The further to the left or the right you move, the more your lens on life distorts.

Friday, December 28, 2018

Civility

In a week, the new Democrat House of Representatives will be in place, and at the same time a collection of shadowy left-wing non-profits will begin work to bring down the Trump presidency or cripple it so badly that the 2020 presidential election will be a guaranteed Dem win (sort of like the 2016). As Dem House investigations work to demonstrate that Donald Trump is a cross between Alger Hiss, John Gotti, and Adolf Hitler, we're going to hear one word repeated incessantly as Trump and his allies try to defend themselves—"civility."

The Dems' trained hamsters in the media will criticize Trump as he counterpunches via twitter ("he lacks civility"), they'll pile on his defenders ("why don't we see 'civility' in political discourse"), and they'll lament the growing trend of political attacks but always—always—suggest that the GOP is the villain.

Conservative bomb-thrower Kurt Schlichter comments:
Civility is a component of a system of reasoned debate, not its end product. Civility is necessary in a system where people reason in good faith in order to come to the best solution to the policy challenges facing them. Civility lubricates that process, and allows people of good faith to disagree without engendering unnecessary and destructive discord.

People of good faith. See, that’s key.

The problem is that progressives are not people of good faith.

They are not trying to reason. They are not trying to compromise. They do not accept the basic concept that all American citizens have inalienable rights and that the law must apply equally to everyone.
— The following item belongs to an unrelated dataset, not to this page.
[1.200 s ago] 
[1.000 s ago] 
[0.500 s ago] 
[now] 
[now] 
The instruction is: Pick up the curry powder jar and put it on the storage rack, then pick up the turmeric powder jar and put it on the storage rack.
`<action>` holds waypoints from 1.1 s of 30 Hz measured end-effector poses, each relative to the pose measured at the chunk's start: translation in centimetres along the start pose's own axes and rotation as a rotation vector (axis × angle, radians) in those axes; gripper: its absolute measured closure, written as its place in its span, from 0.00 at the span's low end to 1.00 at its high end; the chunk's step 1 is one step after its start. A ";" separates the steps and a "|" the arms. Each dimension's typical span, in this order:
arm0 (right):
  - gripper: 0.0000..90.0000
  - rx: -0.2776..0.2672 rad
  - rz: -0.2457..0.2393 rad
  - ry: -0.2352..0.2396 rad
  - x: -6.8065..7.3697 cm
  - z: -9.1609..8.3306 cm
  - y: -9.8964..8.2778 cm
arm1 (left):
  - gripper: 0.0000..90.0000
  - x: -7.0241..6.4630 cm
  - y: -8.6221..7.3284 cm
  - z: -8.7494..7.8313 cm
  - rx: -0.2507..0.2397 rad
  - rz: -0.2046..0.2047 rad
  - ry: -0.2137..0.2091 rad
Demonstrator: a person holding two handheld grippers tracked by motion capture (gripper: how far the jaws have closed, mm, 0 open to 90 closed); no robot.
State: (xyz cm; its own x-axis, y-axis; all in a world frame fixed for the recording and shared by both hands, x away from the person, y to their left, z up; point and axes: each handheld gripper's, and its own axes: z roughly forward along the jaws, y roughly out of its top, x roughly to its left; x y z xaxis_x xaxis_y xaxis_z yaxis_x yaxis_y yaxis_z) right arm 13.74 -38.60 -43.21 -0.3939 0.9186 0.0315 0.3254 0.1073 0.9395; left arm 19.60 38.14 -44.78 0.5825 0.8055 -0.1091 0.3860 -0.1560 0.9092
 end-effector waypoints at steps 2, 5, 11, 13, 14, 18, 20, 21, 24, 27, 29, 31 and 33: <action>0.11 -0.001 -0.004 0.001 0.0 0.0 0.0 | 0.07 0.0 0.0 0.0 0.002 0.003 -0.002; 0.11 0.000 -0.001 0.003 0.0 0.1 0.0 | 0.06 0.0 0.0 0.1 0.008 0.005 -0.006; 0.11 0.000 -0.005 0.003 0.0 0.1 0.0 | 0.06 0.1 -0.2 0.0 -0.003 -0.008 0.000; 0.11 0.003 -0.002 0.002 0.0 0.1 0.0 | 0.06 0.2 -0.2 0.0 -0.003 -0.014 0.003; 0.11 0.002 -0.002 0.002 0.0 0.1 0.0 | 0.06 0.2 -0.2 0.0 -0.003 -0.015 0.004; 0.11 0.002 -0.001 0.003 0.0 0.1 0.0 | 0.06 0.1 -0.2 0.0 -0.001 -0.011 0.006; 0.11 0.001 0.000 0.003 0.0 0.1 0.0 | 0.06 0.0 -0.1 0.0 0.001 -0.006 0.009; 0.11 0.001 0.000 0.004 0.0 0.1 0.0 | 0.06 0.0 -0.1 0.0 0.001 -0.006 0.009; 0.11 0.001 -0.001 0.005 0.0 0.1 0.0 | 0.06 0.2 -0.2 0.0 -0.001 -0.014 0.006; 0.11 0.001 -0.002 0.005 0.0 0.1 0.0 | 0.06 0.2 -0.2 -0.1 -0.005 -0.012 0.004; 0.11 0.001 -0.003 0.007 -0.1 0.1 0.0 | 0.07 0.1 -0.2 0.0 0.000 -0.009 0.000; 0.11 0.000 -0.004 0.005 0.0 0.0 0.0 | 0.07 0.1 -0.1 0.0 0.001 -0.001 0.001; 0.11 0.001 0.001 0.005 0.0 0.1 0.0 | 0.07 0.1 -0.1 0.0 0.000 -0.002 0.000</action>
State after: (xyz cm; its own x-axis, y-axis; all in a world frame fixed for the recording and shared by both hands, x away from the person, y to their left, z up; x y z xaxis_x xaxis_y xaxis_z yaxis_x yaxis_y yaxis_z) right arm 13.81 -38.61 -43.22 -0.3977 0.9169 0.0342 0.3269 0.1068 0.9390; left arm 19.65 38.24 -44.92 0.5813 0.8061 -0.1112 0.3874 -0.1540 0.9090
They hate us.
Schlicter's words are extreme, no doubt, but there's an element of truth in them. It appears (based on the events of the past two years) that many progressives truly do believe that they have a monopoly on morality and values, and that people who disagree with their version of morality and values are somehow deplorable. They throw words like "racist" or "misogynist" around like confetti, in an obvious attempt to shut down any dissent from their worldview. Their tools include the ad hominem attack, which they use like a cudgel to intimidate, and "outrage" which allows them to re-interpret innocent comments or events in their most damaging interpretation. The Kavanaugh hearings demonstrated the depths to which some progressives will go to get what they want.

And when their opponents push back—hard—Democrats and their trained hamsters cluck their tongues and begin talking about "civility." A better topic might be "hypocrisy."